THE AIRPORT — As we become “seasoned members of society,” we tend to share with one another the joys – and the frustrations – of growing older.  The amazing thing I have found, is that men will do this with contemporaries who they do not even know.  

iStock_000017620942XSmallThe airport gate lobby is a wonderful place to be if your hobby is to collect these observations about growing old. 
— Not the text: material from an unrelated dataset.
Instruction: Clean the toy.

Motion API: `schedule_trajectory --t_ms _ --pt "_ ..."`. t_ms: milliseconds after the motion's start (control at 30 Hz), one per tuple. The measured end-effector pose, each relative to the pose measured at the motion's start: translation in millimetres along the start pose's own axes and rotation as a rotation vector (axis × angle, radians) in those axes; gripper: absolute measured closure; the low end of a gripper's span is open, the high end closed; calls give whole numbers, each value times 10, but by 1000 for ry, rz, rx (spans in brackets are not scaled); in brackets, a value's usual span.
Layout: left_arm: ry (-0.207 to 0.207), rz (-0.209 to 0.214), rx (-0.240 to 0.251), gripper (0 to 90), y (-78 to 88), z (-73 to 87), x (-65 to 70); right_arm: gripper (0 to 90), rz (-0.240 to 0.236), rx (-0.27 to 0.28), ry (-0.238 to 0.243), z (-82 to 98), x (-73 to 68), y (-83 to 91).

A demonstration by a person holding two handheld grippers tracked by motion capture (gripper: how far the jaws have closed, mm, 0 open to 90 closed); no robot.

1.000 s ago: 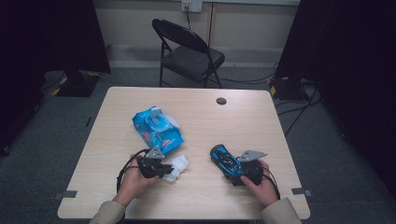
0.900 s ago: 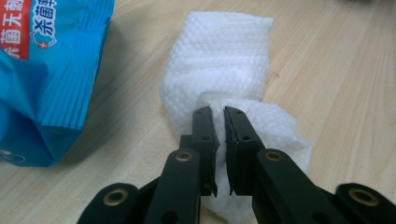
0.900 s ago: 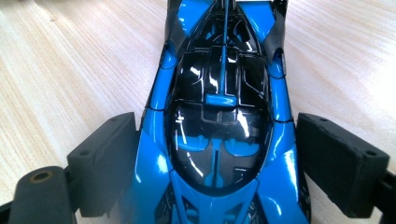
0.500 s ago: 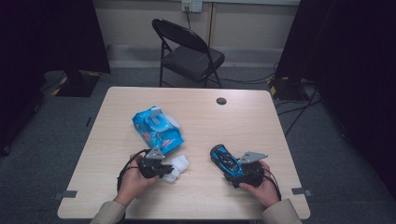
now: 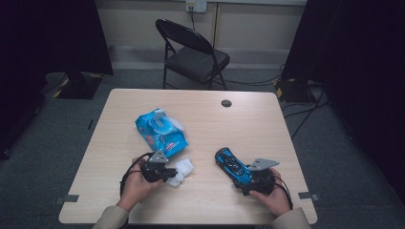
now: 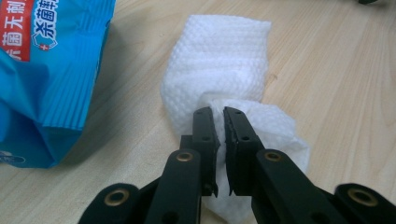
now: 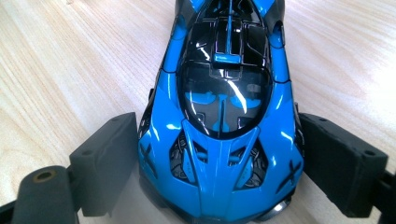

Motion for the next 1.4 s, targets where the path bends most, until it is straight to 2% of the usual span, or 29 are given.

Here are some of my favorites:

  1. If you have a good idea, write it down because chances are that you will forget it inside 3 minutes.  Helpful hint: don’t forget where you put your book of reminders.
  2. You no longer have to take your shoes off for airport screening.
  3. When jogging, and you are passed by some cute twenty-something with a bouncing pigtail, do not try to catch her; you won’t.  Besides, if you do catch up (when she slows down to a walk), you won’t remember why you were trying to catch her in the first place.
  4. If you cannot find your cell phone, ballpoint pen or car keys, start by looking in your hand.
  5. When dressing, always, always remember to check your zipper.  When a TSA officer  calls it to your attention in a crowded airport security line, the laughter and smirks only add to the humiliation.
  6. It is a blow to your pride – and ego – when concerned young women keep stopping to ask if you need help.
  7. Packing in a hurry, a reasonably safe practice for 20 or 30 somethings, can be a risky option for the middle-aged: cuff link shirts are not as impressive without the cuff links; a solid blue suit coat with blue pinstripe pants and mismatched socks is frustrating but one is easier to coverup than the other; you forgot to pack underwear. (See 5 above.)
  8. You begin to think that a fanny pack is an essential travel companion and it really does look OK with your pinstripe suit and your NB walking shoes.
  9. When you fail to realize how long you have been sitting at the stop sign and a passing police officer points out that the signs says “stop” not stay there all day.
  10. Walking endlessly in an airport parking lot pressing the panic button on your car’s key chain in hopes of finding your vehicle, only to remember that you used a car service.